Choosing Death: The Improbable History of Death Metal and Grindcore
Thanks to Premo who pointed this out to ricecooker! Hopefully it’ll be available at KinoKuniya or Borders soon.
from the website:
In 1986, it was unimaginable that death metal and grindcore would ever impact popular culture. Yet this shockingly fast and barbaric amalgam of hardcore punk and heavy metal would define the musical threshold of extremity for years to come.
Initially circulated through an underground tape-trading network by scraggly, angry young boys, death metal and grindcore spread faster than a plague of undead zombies as bands rose from every corner of the globe. By 1992, the genres’ first legitimate label, Earache Records, had sold well over a million death metal and grindcore albums in the United States alone. When label President Digby Pearson inked a licensing deal with Columbia Records a year later, he fully expected to be lining his walls with gold and platinum.
Choosing Death: The Improbable History of Death Metal & Grindcore, featuring an introduction by legendary BBC Radio 1 DJ John Peel, conquers the lofty task of telling the two-decade-long history of this underground art form through the eyes and ringing ears of the artists, producers, and label owners—past and present—who propelled the movements.

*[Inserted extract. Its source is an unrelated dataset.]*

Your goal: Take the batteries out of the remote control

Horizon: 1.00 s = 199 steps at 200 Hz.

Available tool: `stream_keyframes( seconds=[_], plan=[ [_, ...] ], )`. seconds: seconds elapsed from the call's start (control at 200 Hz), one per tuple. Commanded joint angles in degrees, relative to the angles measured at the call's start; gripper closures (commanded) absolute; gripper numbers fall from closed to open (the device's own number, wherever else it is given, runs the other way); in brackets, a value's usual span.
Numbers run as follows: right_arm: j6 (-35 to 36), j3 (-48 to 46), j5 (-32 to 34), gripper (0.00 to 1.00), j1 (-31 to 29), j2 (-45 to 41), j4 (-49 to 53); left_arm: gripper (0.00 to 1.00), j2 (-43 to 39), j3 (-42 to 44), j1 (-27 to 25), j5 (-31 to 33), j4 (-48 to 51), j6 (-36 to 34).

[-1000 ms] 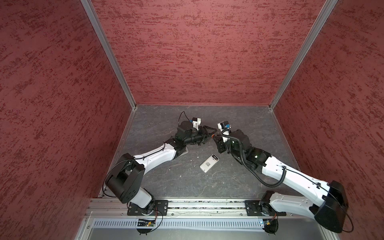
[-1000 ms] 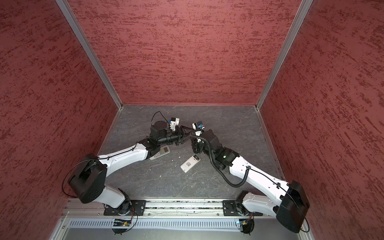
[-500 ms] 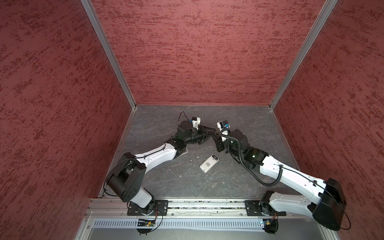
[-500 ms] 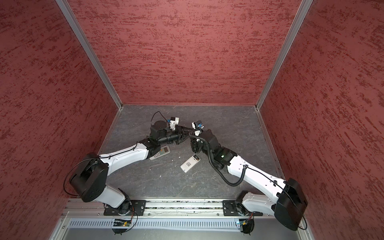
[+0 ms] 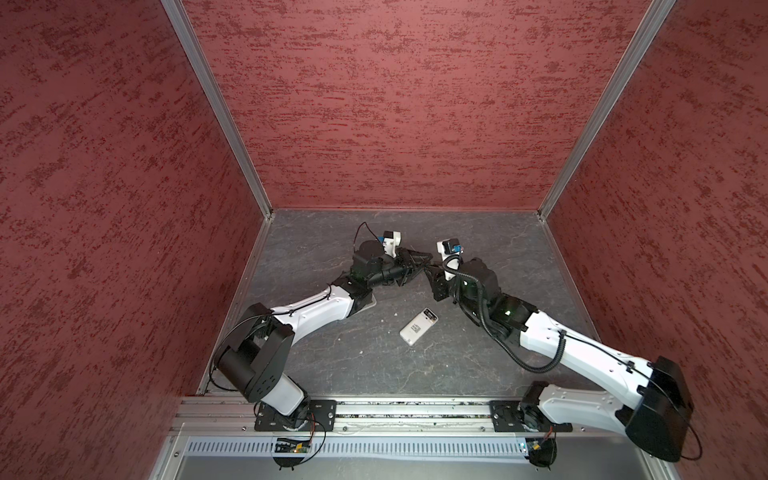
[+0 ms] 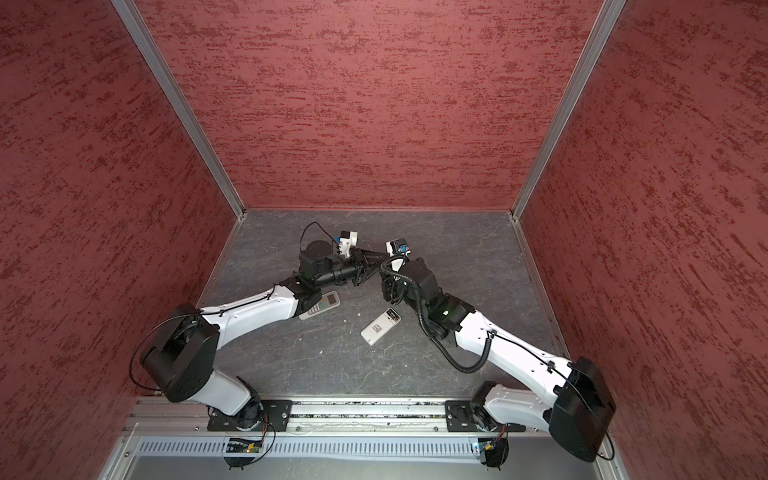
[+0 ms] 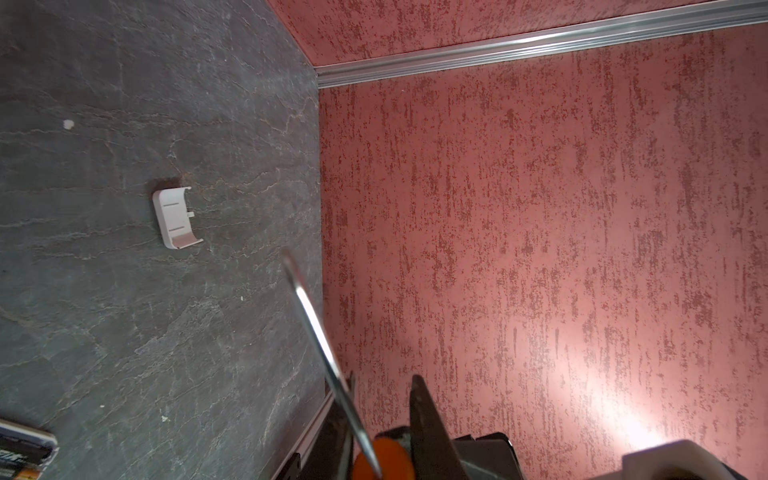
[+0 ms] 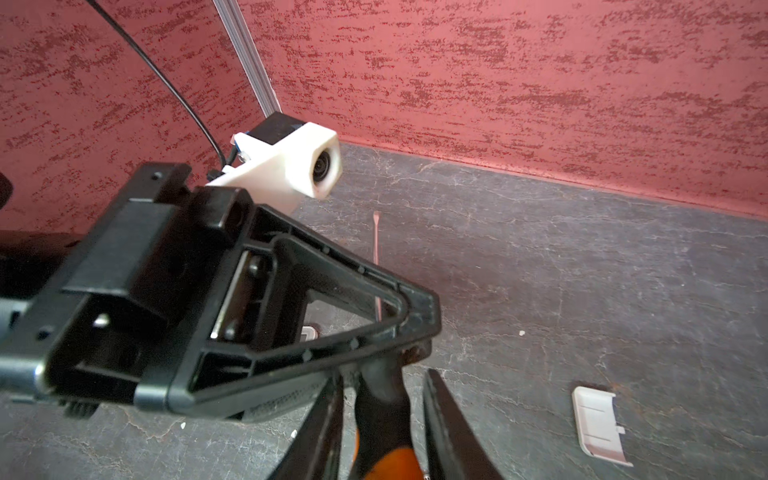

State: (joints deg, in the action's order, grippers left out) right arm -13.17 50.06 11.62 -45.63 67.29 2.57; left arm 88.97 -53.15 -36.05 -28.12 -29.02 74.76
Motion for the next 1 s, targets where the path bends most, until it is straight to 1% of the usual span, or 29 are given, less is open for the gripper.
stream_keyframes(
  seconds=[0.0, 0.095, 0.22, 0.306, 0.431, 0.496, 0.676, 0.762, 0.822, 0.892, 0.992],
  plan=[
    [-3.2, -0.5, -1.2, 0.55, 0.0, -2.6, -1.2, 1.00, 0.5, 0.3, 0.9, -1.0, -4.9, 0.4],
    [-5.0, -0.8, -1.8, 0.49, -0.1, -4.3, -0.9, 1.00, 0.5, 0.3, 1.6, -1.3, -5.3, 0.1],
    [-7.8, -1.0, -1.3, 0.48, 0.0, -6.7, 0.1, 1.00, 0.5, 0.7, 2.7, -1.5, -5.8, -0.4],
    [-11.5, -1.3, -0.7, 0.48, 0.4, -8.9, 1.1, 1.00, 0.2, 1.4, 3.4, -1.2, -6.5, -1.1],
    [-19.3, -2.3, -6.0, 0.48, 2.7, -10.4, -0.2, 1.00, -0.4, 2.2, 3.9, 0.1, -8.4, -3.4],
    [-23.0, -2.4, -8.0, 0.48, 3.5, -9.8, -1.3, 1.00, -0.6, 2.5, 3.8, 0.3, -9.8, -4.4],
    [-32.7, -5.0, -12.2, 0.48, 5.1, -7.1, -9.0, 1.00, -1.4, 3.5, 3.5, 1.9, -13.2, -6.5],
    [-36.3, -6.9, -14.5, 0.48, 5.9, -5.6, -14.6, 1.00, -1.8, 3.7, 3.2, 2.5, -13.7, -7.3],
    [-37.5, -7.5, -15.5, 0.49, 6.0, -4.6, -17.8, 1.00, -1.9, 3.7, 3.0, 2.8, -13.5, -7.7],
    [-37.8, -7.0, -16.1, 0.51, 6.0, -3.4, -18.9, 1.00, -1.9, 3.5, 2.9, 3.0, -12.9, -8.0],
    [-37.7, -6.3, -15.8, 0.56, 6.0, -2.1, -19.8, 1.00, -1.7, 3.2, 2.4, 2.8, -13.0, -8.2]
  ],
)
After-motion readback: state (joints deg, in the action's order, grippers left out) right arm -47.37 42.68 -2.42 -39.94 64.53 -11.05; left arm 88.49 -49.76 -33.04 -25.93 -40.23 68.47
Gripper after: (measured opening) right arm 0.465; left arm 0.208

go to site: choosingdeath.com
i got this from kino way back in 2004. good read if you are into all those old death metal & grindcore. i was at kino a dew days back but couldn’t recall if they still have it. but they do have THE DAY THE COUNTRY DIED: A HISTORY OF ANARCHO PUNK written by Ian Glasper.
i think another good book about old school death metal is that SWEDISH DEATH METAL book (http://www.lordsofmetal.nl/showreview.php?id=9187&lang=en) by Daniel Ekeroth. 500 pages of nothing but old school swedish death metal goodness!!! but it is kinda pricy tho… 55 euro… if anyone round here have it, do let me know.